** Opening Available data block **
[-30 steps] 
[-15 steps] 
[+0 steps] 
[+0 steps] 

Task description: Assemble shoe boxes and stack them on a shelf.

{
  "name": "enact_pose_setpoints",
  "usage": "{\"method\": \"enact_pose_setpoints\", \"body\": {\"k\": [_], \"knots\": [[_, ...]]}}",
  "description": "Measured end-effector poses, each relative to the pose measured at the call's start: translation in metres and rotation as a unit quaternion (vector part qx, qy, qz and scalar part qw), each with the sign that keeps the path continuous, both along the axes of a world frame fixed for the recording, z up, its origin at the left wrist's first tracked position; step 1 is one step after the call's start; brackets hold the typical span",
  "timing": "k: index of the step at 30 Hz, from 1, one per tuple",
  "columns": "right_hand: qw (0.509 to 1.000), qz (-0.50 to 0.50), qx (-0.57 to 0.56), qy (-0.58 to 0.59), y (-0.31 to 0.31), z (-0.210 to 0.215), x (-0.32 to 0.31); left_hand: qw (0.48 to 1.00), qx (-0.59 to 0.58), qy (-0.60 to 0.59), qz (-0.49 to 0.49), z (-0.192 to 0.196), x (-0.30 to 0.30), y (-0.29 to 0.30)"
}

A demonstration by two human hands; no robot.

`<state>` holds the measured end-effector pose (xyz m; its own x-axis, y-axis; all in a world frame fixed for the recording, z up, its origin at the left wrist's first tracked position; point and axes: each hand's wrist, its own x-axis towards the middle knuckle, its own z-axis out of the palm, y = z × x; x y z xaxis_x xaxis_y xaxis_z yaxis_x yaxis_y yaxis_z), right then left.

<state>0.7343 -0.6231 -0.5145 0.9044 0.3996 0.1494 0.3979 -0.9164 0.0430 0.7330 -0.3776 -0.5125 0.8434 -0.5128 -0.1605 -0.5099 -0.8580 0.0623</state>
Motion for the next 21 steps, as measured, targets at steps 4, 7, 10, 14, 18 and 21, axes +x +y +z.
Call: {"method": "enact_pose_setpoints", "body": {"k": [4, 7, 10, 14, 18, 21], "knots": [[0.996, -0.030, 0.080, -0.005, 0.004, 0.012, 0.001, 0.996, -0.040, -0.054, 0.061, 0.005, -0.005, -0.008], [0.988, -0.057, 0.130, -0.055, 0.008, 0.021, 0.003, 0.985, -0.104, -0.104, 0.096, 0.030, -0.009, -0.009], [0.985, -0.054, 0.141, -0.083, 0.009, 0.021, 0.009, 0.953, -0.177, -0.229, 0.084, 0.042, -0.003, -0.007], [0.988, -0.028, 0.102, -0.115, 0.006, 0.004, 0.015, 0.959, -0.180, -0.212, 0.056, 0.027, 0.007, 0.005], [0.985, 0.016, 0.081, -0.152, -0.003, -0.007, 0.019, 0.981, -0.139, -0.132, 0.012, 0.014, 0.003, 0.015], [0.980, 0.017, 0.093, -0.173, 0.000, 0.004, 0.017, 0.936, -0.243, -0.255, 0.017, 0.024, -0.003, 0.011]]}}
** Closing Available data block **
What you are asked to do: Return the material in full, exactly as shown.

Task result:
[-30 steps] 
[-15 steps] 
[+0 steps] 
[+0 steps] 

Task description: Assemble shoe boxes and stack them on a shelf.

{
  "name": "enact_pose_setpoints",
  "usage": "{\"method\": \"enact_pose_setpoints\", \"body\": {\"k\": [_], \"knots\": [[_, ...]]}}",
  "description": "Measured end-effector poses, each relative to the pose measured at the call's start: translation in metres and rotation as a unit quaternion (vector part qx, qy, qz and scalar part qw), each with the sign that keeps the path continuous, both along the axes of a world frame fixed for the recording, z up, its origin at the left wrist's first tracked position; step 1 is one step after the call's start; brackets hold the typical span",
  "timing": "k: index of the step at 30 Hz, from 1, one per tuple",
  "columns": "right_hand: qw (0.509 to 1.000), qz (-0.50 to 0.50), qx (-0.57 to 0.56), qy (-0.58 to 0.59), y (-0.31 to 0.31), z (-0.210 to 0.215), x (-0.32 to 0.31); left_hand: qw (0.48 to 1.00), qx (-0.59 to 0.58), qy (-0.60 to 0.59), qz (-0.49 to 0.49), z (-0.192 to 0.196), x (-0.30 to 0.30), y (-0.29 to 0.30)"
}

A demonstration by two human hands; no robot.

`<state>` holds the measured end-effector pose (xyz m; its own x-axis, y-axis; all in a world frame fixed for the recording, z up, its origin at the left wrist's first tracked position; point and axes: each hand's wrist, its own x-axis towards the middle knuckle, its own z-axis out of the palm, y = z × x; x y z xaxis_x xaxis_y xaxis_z yaxis_x yaxis_y yaxis_z), right then left.

<state>0.7343 -0.6231 -0.5145 0.9044 0.3996 0.1494 0.3979 -0.9164 0.0430 0.7330 -0.3776 -0.5125 0.8434 -0.5128 -0.1605 -0.5099 -0.8580 0.0623</state>
Motion for the next 21 steps, as measured, targets at steps 4, 7, 10, 14, 18 and 21, axes +x +y +z.
Call: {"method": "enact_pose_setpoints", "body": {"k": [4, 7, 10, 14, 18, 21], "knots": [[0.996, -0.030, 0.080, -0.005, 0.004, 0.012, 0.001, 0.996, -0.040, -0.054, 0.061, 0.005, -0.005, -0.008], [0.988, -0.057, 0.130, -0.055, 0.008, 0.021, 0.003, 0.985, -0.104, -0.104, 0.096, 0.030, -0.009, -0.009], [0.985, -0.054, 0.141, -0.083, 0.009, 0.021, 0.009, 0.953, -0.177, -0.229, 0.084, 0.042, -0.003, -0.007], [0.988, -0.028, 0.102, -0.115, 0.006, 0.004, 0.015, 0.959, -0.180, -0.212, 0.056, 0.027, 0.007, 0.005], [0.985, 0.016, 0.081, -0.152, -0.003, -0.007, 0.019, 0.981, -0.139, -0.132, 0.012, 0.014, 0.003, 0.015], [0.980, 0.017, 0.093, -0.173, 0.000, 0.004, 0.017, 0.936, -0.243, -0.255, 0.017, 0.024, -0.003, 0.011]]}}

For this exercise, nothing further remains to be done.